Radiotherapy can be applied from within the body too.
Radioactive medicine
A beta source, an isotope that emits beta radiation, is coupled to a certain chemical compound. This chemical would under normal circumstances be transported to a certain part of your body. You might know that iodine is added to table salt because your thyroid needs it. If somebody has a tumour in his thyroid gland, iodine-131 is given and his body transports the iodine to his thyroid gland. By choosing the right compound the radioactive medicine is transported by the body itself and deposited right next to the tumour.
Brachytherapy
You can also have some radiative material implanted surgically. With certain tumours, a lot of tiny tubes filled with radioactive material can be inserted. These tubes will remain there until the radioactive material is all used up. In the picture to the right, a person is being treated for prostate cancer in this manner, you can see the tubes on the x-ray.
This method only works if the dose doesn’t have to be that high.
Another option is to have hollow tubes inserted from the skin all the way into the tumour. During a session, a device (called an afterloader) pushed a thin flexible rod with radioactive material through the tube into the tumour. After a while, the machine retracts the tubes so the patient doesn’t have any radioactive material left in his body. After the last session, the tubes are removed again in surgery.
This method can be used when the dose has to be quite high so the patient has to be alone during a session.
Tracers
The fact that the body transports certain compounds to different parts of the body can also be used for imaging. A radioactive tracer is used to investigate a patient’s body without the need for invasive surgery. A small amount of radioactive material is put into the patient’s body and a radiographer puts a detector around the body to detect any gamma rays that pass out of the patient’s body. Depending on which system of the body needs to be investigated, the compound can be put in a drink or injected in the blood or muscles.
These diagnostics often use a gamma source because gamma radiation has a high penetration which means that most of the radiation will exit the body so it can be measured. To make sure the patient doesn’t stay radioactive for too long, a short-lived isotope is used. This also means that the hospital needs to be quite close to the production facility, you can’t stop or slow down the emission of radiation. This method is called a SPECT-scan, Single Photon Emission Computerised Tomography. The term more familiar to most is a CT-scan (cat-scan) but that is just a series of x-rays that “slice up” the body to get a better picture.
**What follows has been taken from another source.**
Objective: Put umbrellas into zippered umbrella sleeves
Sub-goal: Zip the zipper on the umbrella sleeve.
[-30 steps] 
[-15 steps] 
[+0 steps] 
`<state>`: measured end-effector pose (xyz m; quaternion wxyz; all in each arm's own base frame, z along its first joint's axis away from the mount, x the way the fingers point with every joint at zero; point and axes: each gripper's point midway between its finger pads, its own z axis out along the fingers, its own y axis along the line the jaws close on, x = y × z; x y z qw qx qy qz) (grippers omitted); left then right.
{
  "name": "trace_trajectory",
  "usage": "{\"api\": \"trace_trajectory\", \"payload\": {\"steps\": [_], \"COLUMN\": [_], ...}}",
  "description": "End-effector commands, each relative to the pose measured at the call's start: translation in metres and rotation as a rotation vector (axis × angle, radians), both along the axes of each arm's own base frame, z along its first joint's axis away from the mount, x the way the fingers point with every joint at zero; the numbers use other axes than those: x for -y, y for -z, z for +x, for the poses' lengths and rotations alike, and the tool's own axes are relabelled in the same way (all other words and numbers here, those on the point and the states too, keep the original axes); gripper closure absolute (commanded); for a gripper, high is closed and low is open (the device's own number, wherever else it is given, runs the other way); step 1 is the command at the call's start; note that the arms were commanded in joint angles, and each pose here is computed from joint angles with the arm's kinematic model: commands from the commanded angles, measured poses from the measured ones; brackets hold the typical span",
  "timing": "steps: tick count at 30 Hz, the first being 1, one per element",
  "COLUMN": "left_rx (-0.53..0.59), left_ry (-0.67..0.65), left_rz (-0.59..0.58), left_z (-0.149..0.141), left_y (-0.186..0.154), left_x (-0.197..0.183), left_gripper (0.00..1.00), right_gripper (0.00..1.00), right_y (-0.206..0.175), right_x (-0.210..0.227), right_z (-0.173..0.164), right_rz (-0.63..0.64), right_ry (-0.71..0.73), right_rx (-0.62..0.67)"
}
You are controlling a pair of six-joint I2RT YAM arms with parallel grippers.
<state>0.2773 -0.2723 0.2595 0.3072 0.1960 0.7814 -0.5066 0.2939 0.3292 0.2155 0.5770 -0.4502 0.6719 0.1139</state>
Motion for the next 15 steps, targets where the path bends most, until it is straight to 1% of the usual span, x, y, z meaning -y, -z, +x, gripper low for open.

The device to the top right is called as spect-ct scanner, by combining the two methods, the picture is even better.
A slightly newer technology is a PET-scan, Positron Emission Tomography. A radioactive isotope doesn’t produce an electron (so it’s not a beta source) but a positron, the antiparticle of the electron. When the positron hits an electron, which happens quite quickly, the annihilate each other. IN this annihilation, two gamma photons are produced that each travel in a different direction (by definition 180° apart) and those photons are detected by an imaging device. This device too is often combined with a CT-scanner (picture to the left). This device is mostly used to map the metabolism so the radioactive isotope is connected to a glucose molecule.
MRI-scan
To compete the story, an MRI (Magnetic Resonance Imaging) is a device that use magnetism and radio waves. An absolutely beautiful piece of technology but since it doesn’t use radioactive materials, not something for in this booklet.